Consider also the people who take up your time: are there coworkers whose phone calls you dread because they turn a 15-minute meeting into an hour-long rant? Or whose email threads spiral out of control as they add people to the CC line? Or who always seem to sign you up for work just because you were the one gullible enough to listen? You’d be amazed how often these people’s problems magically resolve themselves if you delay responding to them, or force them to organize their information, or schedule a call rather than agreeing to hop on at their whim. Reset their expectations of communication, and hold them accountable to the time they want from you.

Don’t forget, you’ve got a completely transparent priority spreadsheet to lean on. If someone wants to know why you can’t take their call or attend a weekly meeting or tackle an additional project, just send them the link to your priorities — the workload and the people responsible for giving you that workload are right there, so if someone wants more of your time, they can take it up with the stakeholders on that sheet… which they’ll likely be afraid to do unless the work is important.

As you free up your time from these unproductive situations, where you can potentially transform your career trajectory is by investing that free time back into the company where it can actually make a mutually beneficial impact:

  • Volunteer to set up knowledge transfer calls (e.g. “lunch & learns”) for other departments, where you represent your team and answer questions other departments have about what the team is working on, what challenges it faces, and how the two groups can improve on collaboration
  • Find an interesting project one of your teammates (or someone in another department) is working on, and offer to help out
  • Take training & education courses, both internal and external, and then distribute what you’ve learned to your teammates via a call or email
  • Ask your boss if there’s any work he/she has been personally putting off which you could help bring over the finish line (this effectively makes you and your boss teammates on the same project, which goes a long way towards proving to them just how effective you can be as a telecommuter)

Doing any or all of the above exposes you and your skillset to more of the company, increases your knowledge and awareness of the company, and most importantly, paints you as someone who has the organization’s best interests in mind. Volunteering for important work while dismissing unproductive work is a virtuous cycle in that way — the more of it you do, the easier it gets, and the more people respect your approach.

Building a healthy respect for “no” at your job is a delicate balance, but it benefits every worthwhile employee when done responsibly — and all you have to do to keep it responsible is to keep it transparent.

And now… banana slug.

Step 5. Rinse And Repeat

All this effort to organize and prioritize your work, to be more transparent and assertive about your work, and to take back your time are exercises. So, like all exercise, you’ve got to keep at it.

As your transparency and organization skills improve, you’re likely to find yourself gaining more respect at work, which bodes well for your personal autonomy and ability to travel on your own schedule.

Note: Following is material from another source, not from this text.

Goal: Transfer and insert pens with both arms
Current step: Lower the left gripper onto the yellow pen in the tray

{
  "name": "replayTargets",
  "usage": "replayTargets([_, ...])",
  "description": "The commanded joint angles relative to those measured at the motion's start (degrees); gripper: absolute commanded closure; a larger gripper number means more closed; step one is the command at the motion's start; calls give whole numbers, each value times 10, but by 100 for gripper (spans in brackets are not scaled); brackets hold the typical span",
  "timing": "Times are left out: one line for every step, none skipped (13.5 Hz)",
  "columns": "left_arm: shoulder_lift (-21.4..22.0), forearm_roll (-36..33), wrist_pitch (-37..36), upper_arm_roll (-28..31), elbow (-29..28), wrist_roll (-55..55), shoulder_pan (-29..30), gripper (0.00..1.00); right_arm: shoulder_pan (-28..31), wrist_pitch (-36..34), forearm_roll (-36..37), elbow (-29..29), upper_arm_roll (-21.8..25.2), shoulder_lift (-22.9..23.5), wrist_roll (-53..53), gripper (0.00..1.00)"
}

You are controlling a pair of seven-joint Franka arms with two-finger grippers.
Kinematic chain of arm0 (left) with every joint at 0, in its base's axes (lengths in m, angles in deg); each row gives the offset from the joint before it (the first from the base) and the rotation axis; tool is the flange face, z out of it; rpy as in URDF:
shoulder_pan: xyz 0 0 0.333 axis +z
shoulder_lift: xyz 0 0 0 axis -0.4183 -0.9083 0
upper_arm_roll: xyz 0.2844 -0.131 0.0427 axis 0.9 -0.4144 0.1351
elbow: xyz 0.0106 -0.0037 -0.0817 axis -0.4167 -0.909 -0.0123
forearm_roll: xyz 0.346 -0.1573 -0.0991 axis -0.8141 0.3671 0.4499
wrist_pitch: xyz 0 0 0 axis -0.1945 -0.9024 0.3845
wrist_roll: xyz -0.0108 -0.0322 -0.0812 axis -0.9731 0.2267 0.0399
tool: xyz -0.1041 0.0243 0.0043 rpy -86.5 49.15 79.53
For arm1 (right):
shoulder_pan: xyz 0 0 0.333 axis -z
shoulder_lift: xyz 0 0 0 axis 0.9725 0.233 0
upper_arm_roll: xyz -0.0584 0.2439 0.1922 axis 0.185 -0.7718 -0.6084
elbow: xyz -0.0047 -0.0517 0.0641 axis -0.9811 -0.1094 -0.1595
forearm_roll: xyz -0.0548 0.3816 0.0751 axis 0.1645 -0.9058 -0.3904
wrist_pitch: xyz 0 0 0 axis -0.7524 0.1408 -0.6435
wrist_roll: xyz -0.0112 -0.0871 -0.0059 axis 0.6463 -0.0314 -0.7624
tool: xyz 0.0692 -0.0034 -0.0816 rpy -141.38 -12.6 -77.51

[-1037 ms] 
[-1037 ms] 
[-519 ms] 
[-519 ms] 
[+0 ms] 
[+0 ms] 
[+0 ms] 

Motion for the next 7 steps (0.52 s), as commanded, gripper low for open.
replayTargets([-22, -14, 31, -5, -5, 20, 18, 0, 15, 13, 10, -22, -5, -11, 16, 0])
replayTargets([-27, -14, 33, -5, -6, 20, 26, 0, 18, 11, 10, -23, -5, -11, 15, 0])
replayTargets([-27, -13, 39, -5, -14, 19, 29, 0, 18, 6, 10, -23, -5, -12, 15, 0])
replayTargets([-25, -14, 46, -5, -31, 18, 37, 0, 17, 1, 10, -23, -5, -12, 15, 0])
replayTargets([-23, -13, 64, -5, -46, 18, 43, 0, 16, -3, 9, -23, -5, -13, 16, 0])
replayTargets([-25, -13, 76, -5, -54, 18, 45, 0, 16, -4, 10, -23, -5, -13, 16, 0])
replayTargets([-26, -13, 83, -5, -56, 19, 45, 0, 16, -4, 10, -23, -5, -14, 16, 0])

And, as you hone your ability to say no productively, you’ll increase the amount of time you have for such travels, along with having a clearer head and more breathing room to have those a-ha moments of resourcefulness that are so valuable to an employer, and so inspiring as an employee.

There’s obviously a lot more to self-improvement as you develop your telecommuting career, but we’ll save that for a Part 3 sometime in the future. And, if you were looking for more tactical stuff like “how do I make sure I’ve got internet access?”, try our Day In The Life post.

The most important thing to remember? Remote work is not a perk. Everyone benefits. Society at large benefits. Go forth and transform into the free-flying butterfly you can be!